Using the deep sleep model as being the bliss state, we an postulate that if the world and its objects were indeed 'true', they would pervade that bliss also. They do not. Anyone who says they had a bad night's sleep, disturbed by the intrusion of 'the world' has not actually entered deep sleep state at all. That which is the permanent, blissful underpinning of life cannot be affected at all by the vicissitudes of that life.

In deep sleep, mind ceases to function - where, then, is the world and it's mischief? The Vedantic philosophers of old brought to bear their extraordinary analytical acumen and vivid intuitional experience and observed that, in deep-sleep, even the most intimate emotions and memories are shut off from cognitive experience; then as the individual re-enters the plane of waking, there is a bursting forth of memory and experience. Our own knowledge of the world and its objects, the memories of such knowledge, is but trickery of the mind. Where mind is, jagat also is; where the mind is not (as in deep-sleep), jagat is not.

"To gain freedom, we merely have to understand that our enemy is the illusion of our own mind, then to train ourselves to calm down the dreadful emotions that our mental mistake caused!"

Vedanta explains that the world (jagat) has about as much venom as the rope mistaken for a snake. We suffer from our own mistaken perception of the Real Nature of things. Only Knowledge will remove ignorance. Deep and steady inquiry into the nature of the world, of God and of the subject "I", constitutes the pursuit of Self-perfection. Currently we do not know that the objects and the world we crave more and more of holds no more reality than the snake on the rope. We are so identified with the sensations of the world; we yearn for immediacy and ever more extreme consummation of our desires.
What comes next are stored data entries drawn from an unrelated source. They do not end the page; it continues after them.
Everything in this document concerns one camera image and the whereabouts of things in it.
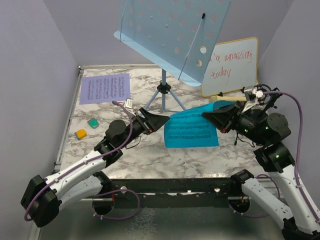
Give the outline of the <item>cream toy microphone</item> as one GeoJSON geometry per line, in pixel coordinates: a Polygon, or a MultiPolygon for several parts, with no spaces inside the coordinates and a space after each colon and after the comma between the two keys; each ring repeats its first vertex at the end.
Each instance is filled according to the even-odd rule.
{"type": "Polygon", "coordinates": [[[219,96],[219,95],[211,96],[209,99],[210,103],[217,102],[217,101],[246,102],[247,99],[244,96],[219,96]]]}

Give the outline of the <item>cyan sheet music page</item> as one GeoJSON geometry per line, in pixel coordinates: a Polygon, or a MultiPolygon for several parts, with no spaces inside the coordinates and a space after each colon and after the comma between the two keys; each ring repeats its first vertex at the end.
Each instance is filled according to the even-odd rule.
{"type": "Polygon", "coordinates": [[[174,113],[164,125],[164,145],[166,148],[218,147],[216,128],[202,113],[211,112],[213,103],[208,103],[186,111],[174,113]]]}

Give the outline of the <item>black tripod with shock mount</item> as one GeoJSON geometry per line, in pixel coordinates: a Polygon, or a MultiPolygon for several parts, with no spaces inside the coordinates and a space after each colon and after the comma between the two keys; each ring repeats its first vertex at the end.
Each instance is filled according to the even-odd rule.
{"type": "MultiPolygon", "coordinates": [[[[261,92],[263,92],[263,93],[272,90],[267,84],[263,84],[263,83],[262,83],[262,84],[257,84],[257,85],[255,85],[254,88],[255,88],[257,91],[261,91],[261,92]]],[[[267,95],[264,95],[264,97],[259,98],[259,99],[257,100],[257,104],[256,104],[256,105],[257,105],[257,106],[265,106],[265,107],[264,107],[264,110],[267,110],[267,109],[266,109],[266,105],[267,105],[270,101],[271,101],[271,98],[270,98],[269,96],[267,96],[267,95]]],[[[234,141],[234,145],[235,145],[235,146],[237,145],[238,140],[239,140],[240,142],[249,144],[252,148],[255,147],[255,144],[254,144],[253,141],[252,141],[252,143],[250,143],[250,142],[248,142],[248,141],[242,140],[242,139],[239,138],[239,134],[236,133],[236,138],[235,138],[235,141],[234,141]]]]}

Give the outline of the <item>black round-base mic stand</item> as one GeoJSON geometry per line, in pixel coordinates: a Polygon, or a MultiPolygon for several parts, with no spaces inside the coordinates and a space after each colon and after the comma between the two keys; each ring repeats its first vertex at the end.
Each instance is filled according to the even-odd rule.
{"type": "Polygon", "coordinates": [[[263,110],[267,111],[270,108],[277,109],[277,106],[275,106],[275,102],[281,96],[282,96],[281,93],[264,94],[263,103],[264,103],[265,107],[263,110]]]}

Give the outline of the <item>lilac sheet music page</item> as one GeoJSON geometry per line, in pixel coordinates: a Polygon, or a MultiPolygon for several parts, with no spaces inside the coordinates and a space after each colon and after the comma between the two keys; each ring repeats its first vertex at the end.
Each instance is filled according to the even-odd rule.
{"type": "Polygon", "coordinates": [[[129,73],[83,77],[81,80],[80,105],[122,102],[130,97],[129,73]]]}

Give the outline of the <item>light blue music stand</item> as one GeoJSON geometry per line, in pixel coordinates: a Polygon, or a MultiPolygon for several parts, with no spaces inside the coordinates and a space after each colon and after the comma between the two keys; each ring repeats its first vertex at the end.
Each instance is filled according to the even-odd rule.
{"type": "Polygon", "coordinates": [[[120,0],[114,37],[162,69],[154,95],[177,96],[169,88],[171,74],[191,87],[202,84],[230,0],[120,0]]]}

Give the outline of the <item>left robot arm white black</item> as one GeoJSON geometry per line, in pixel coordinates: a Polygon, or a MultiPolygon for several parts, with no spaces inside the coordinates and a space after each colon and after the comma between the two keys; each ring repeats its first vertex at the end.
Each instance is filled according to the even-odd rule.
{"type": "Polygon", "coordinates": [[[125,110],[129,124],[113,120],[103,139],[81,160],[47,177],[31,178],[20,201],[25,210],[24,220],[41,228],[73,202],[113,194],[111,181],[102,170],[115,163],[132,140],[158,131],[170,120],[169,116],[153,114],[144,108],[139,111],[140,114],[131,115],[125,110]]]}

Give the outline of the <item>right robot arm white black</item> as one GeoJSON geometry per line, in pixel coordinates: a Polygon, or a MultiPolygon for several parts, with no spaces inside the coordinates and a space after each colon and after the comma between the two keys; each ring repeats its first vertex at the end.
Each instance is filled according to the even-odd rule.
{"type": "Polygon", "coordinates": [[[243,193],[253,199],[277,223],[286,240],[318,240],[320,223],[312,215],[308,203],[314,206],[308,193],[301,193],[302,182],[295,175],[298,165],[283,139],[291,134],[286,117],[280,113],[267,114],[259,108],[244,111],[245,104],[233,104],[202,113],[202,116],[221,133],[236,131],[259,148],[253,153],[259,165],[280,189],[285,203],[264,189],[247,170],[232,175],[229,189],[236,195],[243,193]]]}

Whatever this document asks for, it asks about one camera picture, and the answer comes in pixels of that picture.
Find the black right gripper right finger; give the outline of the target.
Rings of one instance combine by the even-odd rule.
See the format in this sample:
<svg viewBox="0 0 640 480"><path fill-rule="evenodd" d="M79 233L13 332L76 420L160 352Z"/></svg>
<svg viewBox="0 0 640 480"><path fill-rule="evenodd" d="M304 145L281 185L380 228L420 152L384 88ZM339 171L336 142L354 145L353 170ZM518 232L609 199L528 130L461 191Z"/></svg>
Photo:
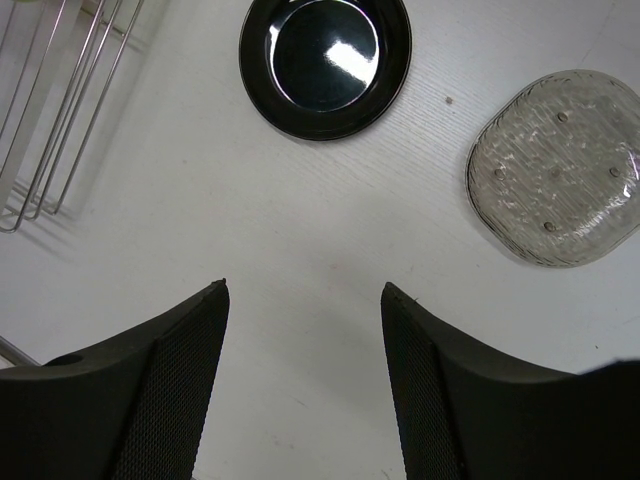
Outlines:
<svg viewBox="0 0 640 480"><path fill-rule="evenodd" d="M410 479L635 479L639 364L571 374L503 353L394 284L384 347Z"/></svg>

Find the black plastic plate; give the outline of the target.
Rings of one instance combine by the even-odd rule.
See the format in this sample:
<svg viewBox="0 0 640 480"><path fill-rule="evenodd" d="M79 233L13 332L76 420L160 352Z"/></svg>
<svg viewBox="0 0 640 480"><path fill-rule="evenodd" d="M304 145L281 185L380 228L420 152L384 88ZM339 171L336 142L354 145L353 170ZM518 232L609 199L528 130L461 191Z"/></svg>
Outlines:
<svg viewBox="0 0 640 480"><path fill-rule="evenodd" d="M333 141L378 120L409 73L412 31L401 1L254 1L239 69L256 110L298 139Z"/></svg>

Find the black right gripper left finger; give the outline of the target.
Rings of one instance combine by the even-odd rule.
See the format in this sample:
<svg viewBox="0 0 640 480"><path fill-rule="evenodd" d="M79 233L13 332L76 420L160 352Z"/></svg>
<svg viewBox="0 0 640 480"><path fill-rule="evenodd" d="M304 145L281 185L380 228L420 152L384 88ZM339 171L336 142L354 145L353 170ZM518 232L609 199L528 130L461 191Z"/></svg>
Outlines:
<svg viewBox="0 0 640 480"><path fill-rule="evenodd" d="M1 372L5 479L189 479L230 309L218 280L165 313Z"/></svg>

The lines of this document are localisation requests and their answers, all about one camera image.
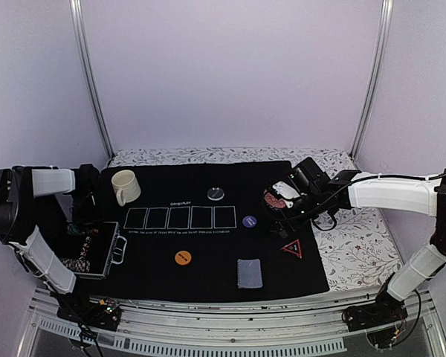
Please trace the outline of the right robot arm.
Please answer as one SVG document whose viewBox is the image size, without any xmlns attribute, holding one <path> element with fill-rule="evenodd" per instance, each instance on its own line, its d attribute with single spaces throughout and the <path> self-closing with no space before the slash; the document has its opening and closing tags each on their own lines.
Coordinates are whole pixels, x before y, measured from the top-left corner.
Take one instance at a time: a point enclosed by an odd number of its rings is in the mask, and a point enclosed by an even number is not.
<svg viewBox="0 0 446 357">
<path fill-rule="evenodd" d="M 375 324 L 385 324 L 402 302 L 446 264 L 446 170 L 434 176 L 372 174 L 342 170 L 334 177 L 306 158 L 271 182 L 262 194 L 263 210 L 281 236 L 339 210 L 381 208 L 420 213 L 435 218 L 429 240 L 392 274 L 369 309 Z"/>
</svg>

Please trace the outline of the black round dealer button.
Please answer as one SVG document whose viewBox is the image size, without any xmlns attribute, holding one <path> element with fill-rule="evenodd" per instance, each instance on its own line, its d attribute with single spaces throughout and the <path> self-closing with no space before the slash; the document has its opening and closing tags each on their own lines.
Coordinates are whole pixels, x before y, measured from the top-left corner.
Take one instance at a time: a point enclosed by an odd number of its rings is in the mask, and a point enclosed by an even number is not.
<svg viewBox="0 0 446 357">
<path fill-rule="evenodd" d="M 207 191 L 207 198 L 211 201 L 220 201 L 224 198 L 224 190 L 220 187 L 211 187 Z"/>
</svg>

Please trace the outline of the purple small blind button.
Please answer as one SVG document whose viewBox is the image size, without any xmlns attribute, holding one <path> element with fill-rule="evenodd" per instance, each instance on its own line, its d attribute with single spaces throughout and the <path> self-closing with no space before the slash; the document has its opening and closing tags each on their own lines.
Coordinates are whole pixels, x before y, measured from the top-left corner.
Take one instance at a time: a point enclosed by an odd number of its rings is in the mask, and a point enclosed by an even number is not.
<svg viewBox="0 0 446 357">
<path fill-rule="evenodd" d="M 255 216 L 245 216 L 242 219 L 242 224 L 246 228 L 254 228 L 257 225 L 257 218 Z"/>
</svg>

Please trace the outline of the orange big blind button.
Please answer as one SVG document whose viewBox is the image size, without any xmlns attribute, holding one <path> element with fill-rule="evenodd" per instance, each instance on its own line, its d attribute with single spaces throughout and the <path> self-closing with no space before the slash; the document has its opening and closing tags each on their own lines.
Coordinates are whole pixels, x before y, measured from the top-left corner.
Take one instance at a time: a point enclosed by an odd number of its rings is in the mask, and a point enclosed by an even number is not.
<svg viewBox="0 0 446 357">
<path fill-rule="evenodd" d="M 181 250 L 175 254 L 175 262 L 179 266 L 187 266 L 192 261 L 192 254 L 188 251 Z"/>
</svg>

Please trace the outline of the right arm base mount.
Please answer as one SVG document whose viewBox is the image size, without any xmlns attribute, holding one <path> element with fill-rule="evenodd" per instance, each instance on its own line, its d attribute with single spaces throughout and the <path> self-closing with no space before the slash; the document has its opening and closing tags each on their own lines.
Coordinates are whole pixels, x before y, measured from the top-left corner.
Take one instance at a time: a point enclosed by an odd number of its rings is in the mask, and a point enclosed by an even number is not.
<svg viewBox="0 0 446 357">
<path fill-rule="evenodd" d="M 350 332 L 392 324 L 390 328 L 369 332 L 368 342 L 378 350 L 395 346 L 406 322 L 408 313 L 403 301 L 398 301 L 383 286 L 371 303 L 349 306 L 341 318 Z"/>
</svg>

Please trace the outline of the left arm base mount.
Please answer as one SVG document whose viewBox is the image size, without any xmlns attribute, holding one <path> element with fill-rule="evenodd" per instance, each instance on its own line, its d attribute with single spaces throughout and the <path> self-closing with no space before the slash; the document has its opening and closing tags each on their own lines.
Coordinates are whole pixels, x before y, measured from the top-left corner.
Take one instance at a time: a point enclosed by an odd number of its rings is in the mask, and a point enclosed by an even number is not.
<svg viewBox="0 0 446 357">
<path fill-rule="evenodd" d="M 59 304 L 57 317 L 77 323 L 84 327 L 96 327 L 116 332 L 120 323 L 122 310 L 120 304 L 109 298 L 92 302 L 87 296 L 71 294 L 52 296 Z"/>
</svg>

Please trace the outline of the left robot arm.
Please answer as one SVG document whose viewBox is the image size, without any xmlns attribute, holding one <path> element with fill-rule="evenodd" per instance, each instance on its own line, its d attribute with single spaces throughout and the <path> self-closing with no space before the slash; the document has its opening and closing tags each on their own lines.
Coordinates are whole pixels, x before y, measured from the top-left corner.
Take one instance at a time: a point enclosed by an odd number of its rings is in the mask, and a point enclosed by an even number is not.
<svg viewBox="0 0 446 357">
<path fill-rule="evenodd" d="M 14 166 L 0 169 L 0 241 L 61 295 L 74 291 L 77 276 L 48 240 L 92 237 L 100 221 L 94 191 L 100 172 L 92 164 L 77 169 Z"/>
</svg>

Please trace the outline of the blue playing card deck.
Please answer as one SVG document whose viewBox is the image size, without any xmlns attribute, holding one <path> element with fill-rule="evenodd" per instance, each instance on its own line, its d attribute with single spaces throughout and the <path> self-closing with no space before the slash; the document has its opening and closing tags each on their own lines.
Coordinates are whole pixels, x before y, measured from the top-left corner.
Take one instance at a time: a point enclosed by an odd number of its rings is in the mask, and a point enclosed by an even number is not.
<svg viewBox="0 0 446 357">
<path fill-rule="evenodd" d="M 263 281 L 260 260 L 238 259 L 237 278 L 239 289 L 261 289 Z"/>
</svg>

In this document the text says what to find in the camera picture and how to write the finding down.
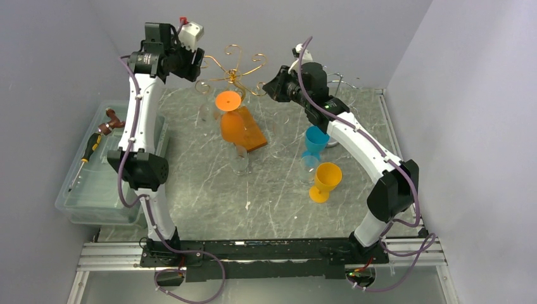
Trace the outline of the clear wine glass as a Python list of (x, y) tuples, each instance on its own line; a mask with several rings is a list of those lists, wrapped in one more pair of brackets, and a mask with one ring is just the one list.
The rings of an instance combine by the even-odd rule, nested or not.
[(220, 111), (215, 105), (215, 98), (209, 97), (198, 109), (197, 126), (215, 127), (220, 118)]

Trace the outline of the gold wire glass rack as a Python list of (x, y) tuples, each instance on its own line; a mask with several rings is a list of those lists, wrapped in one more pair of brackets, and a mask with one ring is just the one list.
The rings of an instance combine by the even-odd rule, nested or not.
[(249, 95), (256, 97), (264, 95), (260, 88), (263, 82), (257, 83), (256, 89), (253, 90), (246, 87), (242, 83), (242, 79), (263, 68), (267, 64), (267, 57), (262, 53), (254, 54), (251, 57), (251, 61), (256, 63), (256, 67), (247, 72), (242, 72), (239, 69), (243, 57), (242, 48), (237, 44), (230, 44), (225, 47), (224, 54), (227, 56), (237, 55), (235, 66), (226, 68), (214, 56), (204, 55), (201, 68), (208, 68), (208, 62), (211, 61), (219, 67), (223, 72), (223, 76), (221, 78), (197, 80), (194, 88), (196, 92), (207, 95), (212, 90), (212, 83), (226, 83), (225, 89), (213, 99), (213, 106), (216, 112), (212, 115), (212, 119), (216, 121), (220, 136), (225, 142), (241, 146), (250, 153), (268, 144), (261, 128), (253, 118), (253, 114), (244, 103)]

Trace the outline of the orange plastic goblet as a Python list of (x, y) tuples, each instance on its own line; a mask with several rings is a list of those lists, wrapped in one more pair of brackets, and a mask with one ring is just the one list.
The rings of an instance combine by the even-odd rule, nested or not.
[(215, 98), (216, 107), (223, 112), (220, 117), (222, 139), (238, 146), (242, 145), (246, 134), (244, 120), (237, 112), (241, 103), (241, 95), (235, 91), (221, 92)]

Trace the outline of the yellow plastic goblet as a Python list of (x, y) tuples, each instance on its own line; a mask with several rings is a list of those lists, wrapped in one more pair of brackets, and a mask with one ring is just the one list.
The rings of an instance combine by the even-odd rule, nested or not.
[(310, 199), (316, 203), (325, 203), (342, 178), (343, 173), (335, 163), (321, 163), (315, 171), (314, 183), (309, 190)]

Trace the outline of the clear plastic storage box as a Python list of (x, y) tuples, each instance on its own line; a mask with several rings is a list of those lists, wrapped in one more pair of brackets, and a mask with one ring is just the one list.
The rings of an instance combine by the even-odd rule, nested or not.
[(110, 120), (106, 115), (108, 108), (114, 110), (119, 119), (125, 120), (128, 108), (126, 101), (103, 101), (99, 105), (55, 201), (55, 207), (74, 224), (136, 225), (142, 215), (140, 205), (125, 208), (121, 204), (117, 173), (106, 159), (107, 152), (118, 147), (122, 129), (115, 129), (103, 137), (89, 163), (78, 173), (85, 141), (98, 130), (100, 124)]

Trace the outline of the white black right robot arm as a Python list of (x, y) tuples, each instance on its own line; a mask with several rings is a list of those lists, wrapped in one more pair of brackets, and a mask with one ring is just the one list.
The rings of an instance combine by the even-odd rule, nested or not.
[(350, 108), (330, 94), (327, 73), (319, 63), (295, 69), (283, 65), (262, 89), (276, 102), (302, 106), (309, 122), (340, 143), (374, 183), (366, 216), (349, 236), (351, 259), (366, 262), (392, 223), (400, 221), (399, 215), (418, 204), (418, 164), (403, 161), (362, 127)]

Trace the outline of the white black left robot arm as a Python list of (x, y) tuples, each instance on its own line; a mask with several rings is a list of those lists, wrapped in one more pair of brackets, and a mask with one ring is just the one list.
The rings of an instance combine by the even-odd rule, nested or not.
[(167, 266), (182, 257), (180, 237), (167, 205), (165, 183), (168, 161), (157, 155), (154, 135), (158, 98), (170, 74), (195, 82), (205, 52), (197, 46), (202, 25), (180, 19), (178, 27), (148, 22), (139, 50), (120, 57), (130, 77), (130, 95), (124, 132), (116, 149), (107, 153), (118, 174), (122, 205), (141, 205), (148, 223), (146, 248)]
The mind must be controlled, for the mind alone is our interface between inner and outer. The mind must be curbed of its tendency to roam randomly from us, bringing back offerings of false desires, illusory fears and fancied joys. The mind has to be decluttered so that it can see the rope and no more mistake it for a snake.

Inner War.
If, then, we think of the mind as 'satan', we come to understand that the real war of life is within us. By seeking the divine within us, the truth mind's delusions and the fact that it too is but an illusion will finally be ours. It is through the five sense organs that the mind experiences the outer world, leaving impressions (vaasanas) which rumble away and generate our thoughts and desires anew. Thus it can be seen that to control mind, we must also take control of our external sensors. Self-discipline begins at physical level.

Image result for smoke and mirrorsThe technique of training the mind to forget its delusion and to reach for its native state of bliss is called meditation. Meditation alone can raise the individual to the largest state of being so that s/he can remain balanced throughout the daily strife. Through regular and patient practice, meditation gains in steadiness and value. As it soars, a new dynamic power of alertness is generated and true peace enters the thought-free hollow that was mind. At it's greatest level or practice, there can come the blinding flash of true wisdom… "I alone Am". Unification with Self.

In truth, meditator, meditated and meditating  do not exist. There is only One Single Truth upon which arises all this illusion. This is the pinnacle of the meditative journey - where all is left behind for the full union with the Divine. The state of samaadhi. Walking in Godhood, such individuals bring such profound wisdom and Love and Peace to the world around them. Such as these are the saints and sages and prophets. They are rare, but not at all an extinct species! The exist in the world even today. Who would recognise them in today's race for the material, however? "...if God Himself were to come right now, He would probably not even be offered a seat unless He wore a clean suit and pretended to be an agent of Mssrs Sin & Sorrow Inc, the famous multi-billion-dollar manufacturers of illusion and falsehood!"